Williams (1994) percebe as alterações sociais de seu tempo, o segundo pós-guerra, e propõe uma mudança semântica da palavra cultura, que estaria essencialmente ligada à realidade. Seu projeto intelectual acreditava na inter-relação entre fenômenos culturais e

socioeconômicos, além da possibilidade de transformações sociais. “Definir cultura é pronunciar-se sobre o significado de um modo de vida” (CEVASCO, 2003, p. 23).

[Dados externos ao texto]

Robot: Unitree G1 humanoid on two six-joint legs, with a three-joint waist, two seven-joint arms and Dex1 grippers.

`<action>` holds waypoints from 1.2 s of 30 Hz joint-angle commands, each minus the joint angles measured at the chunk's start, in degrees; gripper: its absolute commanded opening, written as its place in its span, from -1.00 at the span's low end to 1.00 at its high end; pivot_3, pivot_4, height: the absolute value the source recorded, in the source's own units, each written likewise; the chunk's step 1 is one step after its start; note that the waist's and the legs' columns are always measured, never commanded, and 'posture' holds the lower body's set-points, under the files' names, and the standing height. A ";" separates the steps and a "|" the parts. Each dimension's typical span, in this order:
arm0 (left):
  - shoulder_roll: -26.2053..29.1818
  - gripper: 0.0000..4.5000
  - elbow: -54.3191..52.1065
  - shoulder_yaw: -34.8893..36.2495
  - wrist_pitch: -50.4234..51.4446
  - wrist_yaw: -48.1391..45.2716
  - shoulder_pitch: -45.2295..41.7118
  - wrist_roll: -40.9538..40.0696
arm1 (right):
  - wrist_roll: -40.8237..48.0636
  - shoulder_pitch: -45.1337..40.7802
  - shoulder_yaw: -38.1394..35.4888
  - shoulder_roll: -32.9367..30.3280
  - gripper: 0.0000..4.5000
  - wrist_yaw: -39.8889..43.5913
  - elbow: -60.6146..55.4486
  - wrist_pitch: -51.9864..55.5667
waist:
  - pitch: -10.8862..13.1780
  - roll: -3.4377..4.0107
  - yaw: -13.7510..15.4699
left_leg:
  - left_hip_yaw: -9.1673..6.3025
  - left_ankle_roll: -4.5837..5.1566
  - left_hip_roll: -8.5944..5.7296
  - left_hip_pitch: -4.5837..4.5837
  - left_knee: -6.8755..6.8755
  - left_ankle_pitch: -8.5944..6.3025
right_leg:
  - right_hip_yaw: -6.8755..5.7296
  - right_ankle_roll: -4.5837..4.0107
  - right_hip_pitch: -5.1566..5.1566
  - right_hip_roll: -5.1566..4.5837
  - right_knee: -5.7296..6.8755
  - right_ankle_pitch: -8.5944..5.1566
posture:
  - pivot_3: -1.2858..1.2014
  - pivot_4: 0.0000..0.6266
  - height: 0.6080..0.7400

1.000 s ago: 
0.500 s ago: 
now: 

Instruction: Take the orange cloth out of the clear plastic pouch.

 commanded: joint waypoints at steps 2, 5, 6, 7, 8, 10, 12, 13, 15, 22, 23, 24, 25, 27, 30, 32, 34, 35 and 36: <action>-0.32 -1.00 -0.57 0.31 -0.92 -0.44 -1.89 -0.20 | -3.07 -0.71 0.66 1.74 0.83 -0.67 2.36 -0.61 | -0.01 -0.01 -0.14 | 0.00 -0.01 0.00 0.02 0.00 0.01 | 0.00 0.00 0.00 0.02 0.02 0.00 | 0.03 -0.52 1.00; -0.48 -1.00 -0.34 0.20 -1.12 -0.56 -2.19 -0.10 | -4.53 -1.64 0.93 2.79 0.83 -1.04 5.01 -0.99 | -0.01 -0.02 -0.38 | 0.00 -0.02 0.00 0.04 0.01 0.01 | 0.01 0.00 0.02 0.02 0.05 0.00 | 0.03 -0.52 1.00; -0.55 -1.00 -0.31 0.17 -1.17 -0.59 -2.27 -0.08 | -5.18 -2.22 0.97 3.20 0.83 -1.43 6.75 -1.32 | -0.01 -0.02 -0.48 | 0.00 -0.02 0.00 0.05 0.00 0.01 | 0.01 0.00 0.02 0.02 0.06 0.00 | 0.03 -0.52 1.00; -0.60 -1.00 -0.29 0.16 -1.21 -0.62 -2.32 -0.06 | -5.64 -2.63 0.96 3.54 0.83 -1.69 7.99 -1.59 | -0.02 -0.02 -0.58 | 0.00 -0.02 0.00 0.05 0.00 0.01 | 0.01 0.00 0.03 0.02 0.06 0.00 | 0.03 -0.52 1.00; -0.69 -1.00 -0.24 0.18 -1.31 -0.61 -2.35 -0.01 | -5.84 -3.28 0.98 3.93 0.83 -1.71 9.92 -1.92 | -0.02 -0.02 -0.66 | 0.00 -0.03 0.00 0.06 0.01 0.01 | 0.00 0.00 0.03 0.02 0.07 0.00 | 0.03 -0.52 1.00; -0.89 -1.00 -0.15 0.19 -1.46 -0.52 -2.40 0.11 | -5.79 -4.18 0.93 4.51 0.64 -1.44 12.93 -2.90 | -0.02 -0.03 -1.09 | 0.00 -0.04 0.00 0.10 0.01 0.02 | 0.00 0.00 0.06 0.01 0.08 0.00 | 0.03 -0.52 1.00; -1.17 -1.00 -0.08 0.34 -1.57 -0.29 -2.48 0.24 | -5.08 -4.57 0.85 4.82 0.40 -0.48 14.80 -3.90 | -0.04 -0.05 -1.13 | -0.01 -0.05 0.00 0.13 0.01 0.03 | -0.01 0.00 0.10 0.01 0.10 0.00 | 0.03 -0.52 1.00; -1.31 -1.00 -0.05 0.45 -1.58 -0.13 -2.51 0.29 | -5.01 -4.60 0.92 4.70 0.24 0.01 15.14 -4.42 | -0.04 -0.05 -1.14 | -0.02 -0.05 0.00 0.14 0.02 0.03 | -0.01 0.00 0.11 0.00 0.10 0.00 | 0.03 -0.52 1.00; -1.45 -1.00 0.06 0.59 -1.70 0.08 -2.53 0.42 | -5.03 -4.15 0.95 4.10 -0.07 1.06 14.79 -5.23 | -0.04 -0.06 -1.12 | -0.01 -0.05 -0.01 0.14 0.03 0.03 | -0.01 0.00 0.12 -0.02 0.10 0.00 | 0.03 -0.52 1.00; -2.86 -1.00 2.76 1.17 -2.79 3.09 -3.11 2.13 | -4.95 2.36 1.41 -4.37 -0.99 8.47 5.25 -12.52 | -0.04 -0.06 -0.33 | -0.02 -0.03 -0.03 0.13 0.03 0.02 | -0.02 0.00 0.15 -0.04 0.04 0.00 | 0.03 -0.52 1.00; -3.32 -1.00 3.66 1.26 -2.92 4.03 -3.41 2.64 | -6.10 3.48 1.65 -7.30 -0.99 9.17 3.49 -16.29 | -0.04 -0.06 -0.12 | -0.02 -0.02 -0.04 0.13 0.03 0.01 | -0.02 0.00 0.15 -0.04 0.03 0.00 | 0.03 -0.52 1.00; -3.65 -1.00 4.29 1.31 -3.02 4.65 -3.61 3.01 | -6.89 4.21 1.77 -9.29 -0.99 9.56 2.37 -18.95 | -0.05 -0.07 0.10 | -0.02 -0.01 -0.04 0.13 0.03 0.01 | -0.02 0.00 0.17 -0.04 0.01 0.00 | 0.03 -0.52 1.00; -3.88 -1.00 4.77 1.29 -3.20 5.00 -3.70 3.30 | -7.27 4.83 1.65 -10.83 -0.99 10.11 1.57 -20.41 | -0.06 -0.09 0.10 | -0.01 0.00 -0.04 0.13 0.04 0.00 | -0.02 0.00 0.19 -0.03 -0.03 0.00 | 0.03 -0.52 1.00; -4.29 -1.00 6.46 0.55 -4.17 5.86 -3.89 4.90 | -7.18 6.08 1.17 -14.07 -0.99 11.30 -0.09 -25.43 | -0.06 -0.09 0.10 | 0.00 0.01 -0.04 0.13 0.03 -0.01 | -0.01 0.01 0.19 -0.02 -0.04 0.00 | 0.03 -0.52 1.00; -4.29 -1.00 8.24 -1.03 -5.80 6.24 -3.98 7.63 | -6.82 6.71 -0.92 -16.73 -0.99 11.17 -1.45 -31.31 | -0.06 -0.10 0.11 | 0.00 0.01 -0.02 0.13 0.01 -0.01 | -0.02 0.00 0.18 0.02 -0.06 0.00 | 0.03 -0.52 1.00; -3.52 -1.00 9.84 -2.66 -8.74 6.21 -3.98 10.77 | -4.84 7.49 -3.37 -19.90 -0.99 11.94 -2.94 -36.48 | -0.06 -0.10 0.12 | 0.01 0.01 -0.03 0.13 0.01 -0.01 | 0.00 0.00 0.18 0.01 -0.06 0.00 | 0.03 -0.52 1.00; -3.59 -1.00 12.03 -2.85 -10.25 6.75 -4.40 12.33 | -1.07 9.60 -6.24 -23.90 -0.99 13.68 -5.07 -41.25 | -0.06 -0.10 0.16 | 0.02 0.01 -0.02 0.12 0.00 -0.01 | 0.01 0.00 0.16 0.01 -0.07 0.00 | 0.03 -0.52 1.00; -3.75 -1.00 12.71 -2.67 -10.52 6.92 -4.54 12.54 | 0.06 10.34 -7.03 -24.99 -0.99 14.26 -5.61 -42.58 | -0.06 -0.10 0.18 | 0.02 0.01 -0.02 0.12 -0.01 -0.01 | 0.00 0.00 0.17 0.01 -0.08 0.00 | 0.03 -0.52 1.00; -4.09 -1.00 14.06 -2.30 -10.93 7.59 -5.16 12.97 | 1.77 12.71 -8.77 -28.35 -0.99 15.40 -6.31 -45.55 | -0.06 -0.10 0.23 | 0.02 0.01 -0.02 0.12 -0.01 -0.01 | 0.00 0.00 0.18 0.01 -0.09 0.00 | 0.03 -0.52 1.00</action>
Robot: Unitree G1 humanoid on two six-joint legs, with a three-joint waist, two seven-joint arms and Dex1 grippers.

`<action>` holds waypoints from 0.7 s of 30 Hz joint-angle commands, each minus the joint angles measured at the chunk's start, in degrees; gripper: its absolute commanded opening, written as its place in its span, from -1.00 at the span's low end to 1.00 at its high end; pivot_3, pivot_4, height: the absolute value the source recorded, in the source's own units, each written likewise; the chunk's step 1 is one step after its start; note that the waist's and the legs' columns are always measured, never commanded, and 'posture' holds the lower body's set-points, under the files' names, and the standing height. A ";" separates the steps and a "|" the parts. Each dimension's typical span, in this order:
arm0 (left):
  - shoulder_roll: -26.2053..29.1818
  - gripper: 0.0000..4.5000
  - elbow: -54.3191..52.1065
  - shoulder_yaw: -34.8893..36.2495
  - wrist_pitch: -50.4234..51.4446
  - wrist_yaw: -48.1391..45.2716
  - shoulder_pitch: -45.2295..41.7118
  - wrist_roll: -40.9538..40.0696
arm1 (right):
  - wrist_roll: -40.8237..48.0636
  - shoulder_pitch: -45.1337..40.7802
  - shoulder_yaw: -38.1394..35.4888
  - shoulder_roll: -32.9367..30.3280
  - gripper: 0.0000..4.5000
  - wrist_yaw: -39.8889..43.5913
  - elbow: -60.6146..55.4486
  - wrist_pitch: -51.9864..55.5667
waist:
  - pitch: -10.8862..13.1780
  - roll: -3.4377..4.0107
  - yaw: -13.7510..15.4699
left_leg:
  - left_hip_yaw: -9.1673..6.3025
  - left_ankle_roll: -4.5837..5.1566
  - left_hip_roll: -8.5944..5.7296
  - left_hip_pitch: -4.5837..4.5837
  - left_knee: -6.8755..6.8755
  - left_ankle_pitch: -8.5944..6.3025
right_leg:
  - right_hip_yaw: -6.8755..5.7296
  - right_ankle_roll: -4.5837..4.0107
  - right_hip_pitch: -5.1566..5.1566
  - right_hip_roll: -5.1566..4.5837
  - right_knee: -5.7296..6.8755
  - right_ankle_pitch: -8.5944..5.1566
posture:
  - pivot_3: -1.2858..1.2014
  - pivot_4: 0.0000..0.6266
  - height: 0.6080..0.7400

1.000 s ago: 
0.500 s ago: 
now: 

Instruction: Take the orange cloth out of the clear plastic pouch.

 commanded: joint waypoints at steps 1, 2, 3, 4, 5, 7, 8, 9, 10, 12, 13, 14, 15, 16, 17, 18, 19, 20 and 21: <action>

Em oposição à ideia de que uma elite definiria o que é cultura para depois difundi-la às massas, Williams (1994) propõe o acesso de todos ao conhecimento e aos meios de produção cultural. Sua concepção se baseava em um princípio de solidariedade que ele identificava com a classe trabalhadora. Williams (1994) acreditava que a cultura é muito mais extensa do que faziam crer os defensores de uma cultura de minoria. Não que isso significasse desprezar as grandes obras da cultura, mas propunha apropriar-se delas como uma herança comum e abrir o acesso aos meios de produção cultural.

Williams (1994, p. 11) destaca que há um intenso desenvolvimento do sentido de cultura como cultivo ativo do pensamento. Ele distingue, entre a gama de significados de cultura, três, que vão desde “um estado desenvolvido do pensamento”, como no caso de uma pessoa culta; “os processos deste desenvolvimento”, como é o caso das atividades culturais; e “os meios deste processo”, como as artes e obras humanas intelectuais. Este último seria o mais comum em nossa época. Estes significados coexistem com o uso antropológico e sociológico, que indica “todo o modo de vida” de um povo ou de um grupo social.

Suas ideias levantaram uma percepção materialista da cultura, a de que os bens culturais são resultados de meios que são materiais de produção, envolvidos em relações complexas com instituições, normas, formas e convenções. Dessa forma, vendo a cultura como todo um modo de vida, que capta as novas experiências da reorganização social, Williams (1994) pensava ainda na possibilidade de intervir nessa reorganização e poder democratizá-la. Essa posição certamente exprime os ideais utópicos e marxistas que fizeram parte da formação do pensador.

Com Williams (1994) abordando a cultura na sociedade e não apartada dela, são valorizadas, além das grandes obras, as modificações históricas do modo de vida de uma esfera social. O modelo teórico por ele proposto se dá em uma prática em pelo menos três níveis: a experiência concreta do vivido, com as práticas culturais de grupos ou sociedades; a formalização dessas práticas em produtos simbólicos; e as estruturas sociais, que podem vir a determinar esses produtos. Isso se dá em um campo de forças sociais, ambiente que se torna alvo de disputa pelo poder.

Dessa forma, abre-se a possibilidade de descrever a cultura na sociedade contemporânea e buscar manifestações culturais que revelem o que é emergente e pode se contrapor aos valores dominantes e hegemônicos de cada época. Esta análise da novela “Duas caras” está associada a essa perspectiva.